BG: Oh yeah. Absolutely. David was not an intrusive director at all. He left me alone. And you know, you pick up the rhythm of his writing. He writes in a certain style, and if you’re an intelligent actor, you can handle that, so I had no problem.

The Young Doctors (1961)—“Dr. David Coleman”

BG: Oh, wow. [Laughs.] That was my third film, right. Well, we were working with Fredric March, who had all the moves. That was also a lesson in relaxation in front of the camera. I learned a lot watching how he worked.

AVC: You said it was tough for you to find jobs back then? Back in the early ’60s?

BG: Well let’s see… I went from my first film, to Anatomy, to…

AVC: There’s about a two-year gap between Anatomy and Young Doctors.

BG: No, I made a film in between there in Italy with Anna Magnani. A film that has become legendary in Italy, called The Passionate Thief. But yes, the work didn’t come as quickly as I thought it would off my first film, which had been received so well. It was called The Strange One. Did you ever see that?

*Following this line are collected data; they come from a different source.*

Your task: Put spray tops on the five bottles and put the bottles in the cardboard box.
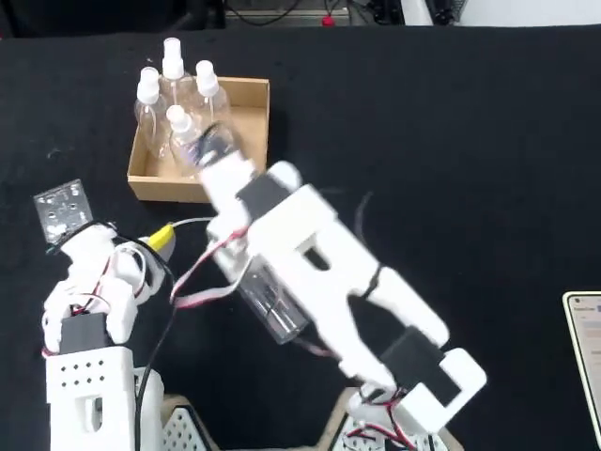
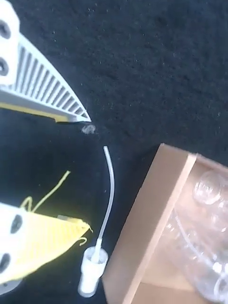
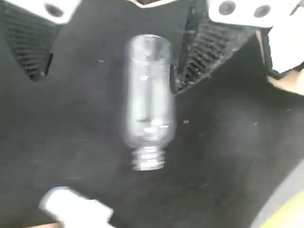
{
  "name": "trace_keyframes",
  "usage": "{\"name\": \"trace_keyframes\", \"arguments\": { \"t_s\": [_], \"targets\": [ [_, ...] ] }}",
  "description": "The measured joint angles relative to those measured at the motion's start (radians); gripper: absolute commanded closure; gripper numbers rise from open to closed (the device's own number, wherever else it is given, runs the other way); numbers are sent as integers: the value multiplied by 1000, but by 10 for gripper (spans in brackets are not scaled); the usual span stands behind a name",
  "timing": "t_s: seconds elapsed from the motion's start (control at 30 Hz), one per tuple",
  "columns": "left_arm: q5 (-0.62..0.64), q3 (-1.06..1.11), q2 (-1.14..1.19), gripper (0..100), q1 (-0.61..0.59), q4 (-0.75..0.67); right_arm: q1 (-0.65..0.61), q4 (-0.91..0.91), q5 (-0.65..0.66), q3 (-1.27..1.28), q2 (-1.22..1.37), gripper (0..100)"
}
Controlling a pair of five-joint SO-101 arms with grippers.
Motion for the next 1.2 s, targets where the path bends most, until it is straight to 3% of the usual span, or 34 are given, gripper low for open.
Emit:
{"name": "trace_keyframes", "arguments": {
  "t_s": [0.23, 0.37, 0.53, 0.63, 0.83, 0.97, 1.2],
  "targets": [
    [0, 8, 12, 692, 143, 0, 282, 61, 106, -71, -6, 616],
    [0, 2, 126, 692, 170, -12, 336, -83, 117, 68, -72, 637],
    [0, -74, 330, 696, 172, -14, 302, -393, 121, 348, -103, 737],
    [0, -100, 407, 696, 163, -17, 227, -540, 71, 454, -104, 724],
    [0, -109, 411, 696, 43, -20, 92, -669, -206, 468, -106, 696],
    [0, -109, 362, 696, 29, -20, 25, -747, -270, 473, -106, 695],
    [0, -68, 224, 696, 31, -20, 11, -809, -345, 477, -43, 694]
  ]
}}
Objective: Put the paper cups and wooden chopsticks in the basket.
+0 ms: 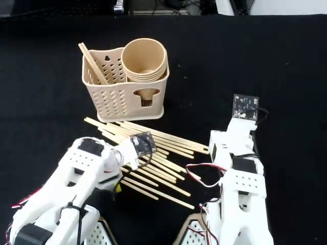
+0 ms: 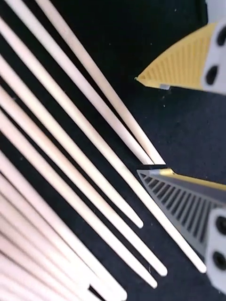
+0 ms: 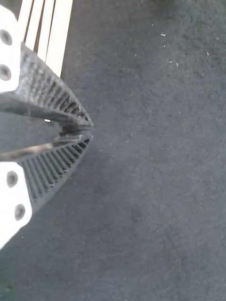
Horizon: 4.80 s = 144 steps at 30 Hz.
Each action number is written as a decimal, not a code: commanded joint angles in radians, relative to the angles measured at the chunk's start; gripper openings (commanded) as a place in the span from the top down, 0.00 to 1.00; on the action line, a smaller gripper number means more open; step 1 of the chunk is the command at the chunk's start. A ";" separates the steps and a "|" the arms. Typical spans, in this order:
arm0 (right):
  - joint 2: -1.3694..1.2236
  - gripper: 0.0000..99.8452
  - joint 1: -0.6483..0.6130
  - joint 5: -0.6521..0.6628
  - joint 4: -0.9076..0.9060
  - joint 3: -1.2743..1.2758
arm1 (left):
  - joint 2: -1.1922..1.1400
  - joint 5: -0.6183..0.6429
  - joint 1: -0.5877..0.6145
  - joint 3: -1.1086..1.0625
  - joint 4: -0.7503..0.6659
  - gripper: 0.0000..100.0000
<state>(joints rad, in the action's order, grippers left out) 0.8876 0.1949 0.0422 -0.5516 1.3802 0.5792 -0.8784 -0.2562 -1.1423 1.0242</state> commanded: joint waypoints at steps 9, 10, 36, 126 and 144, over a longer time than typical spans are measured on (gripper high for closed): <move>0.022 0.98 -0.014 0.012 0.018 -0.002 | -0.074 -0.012 0.022 0.021 -0.069 0.72; 0.022 0.98 -0.014 0.012 0.018 -0.002 | -0.103 -0.014 0.022 0.031 -0.057 0.72; 0.022 0.98 -0.014 0.012 0.018 -0.004 | -0.161 -0.014 -0.136 0.005 0.051 0.89; 0.028 0.98 -0.012 0.012 0.018 -0.007 | -0.161 -0.006 -0.159 0.027 -0.055 0.83; 0.028 0.98 -0.012 0.012 0.018 -0.008 | -0.160 0.002 -0.159 0.140 0.123 0.95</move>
<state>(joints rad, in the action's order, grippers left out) 0.8938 0.1949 0.0422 -0.5516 1.3832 0.4089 -0.8723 -0.4266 -1.0748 1.0457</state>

The Strange One (1957)—“Cadet Sgt. Jocko DeParis”

BG: That was my first play off-Broadway. We worked on it at the Actors Studio as a class project, and it went so well that we decided to take it off-Broadway. Then we got reviews, love letters from the major critics: New York Times, Walter Kerr of The Herald Tribune… all of ‘em. Then we actually brought it to Broadway, uptown. We shouldn’t have. We could have run it off-Broadway for five years, but we brought it to Broadway, and it ran four months or so. And then Sam Spiegel decided to make a film. So we made The Strange One while Sam was producing Bridge On The River Kwai. He would fly to Orlando, Florida to pop in on us while we were shooting this little black-and-white picture called The Strange One. He was really an involved producer. Sam had taste. He was good.

AVC: You had such an unusual presence in The Strange One and Anatomy Of A Murder that it’s kind of odd to see you in something as straightforward as The Young Doctors. Was it difficult to find roles that sort of suited your type?

BG: I don’t know… I mean, I never thought of it that way. Maybe for others it was difficult to find something that suited my type. [Laughs]. But I never thought of myself as a type. I really thought I could play anything, quite frankly. And I have. Especially in the theater, which is where I came from. And I may go back to soon, as a matter of fact. To Broadway.

AVC: Do you have an offer?

BG: Oh yeah, yeah, yeah. Can’t talk about it yet, I’ll let you know. [Laughs.]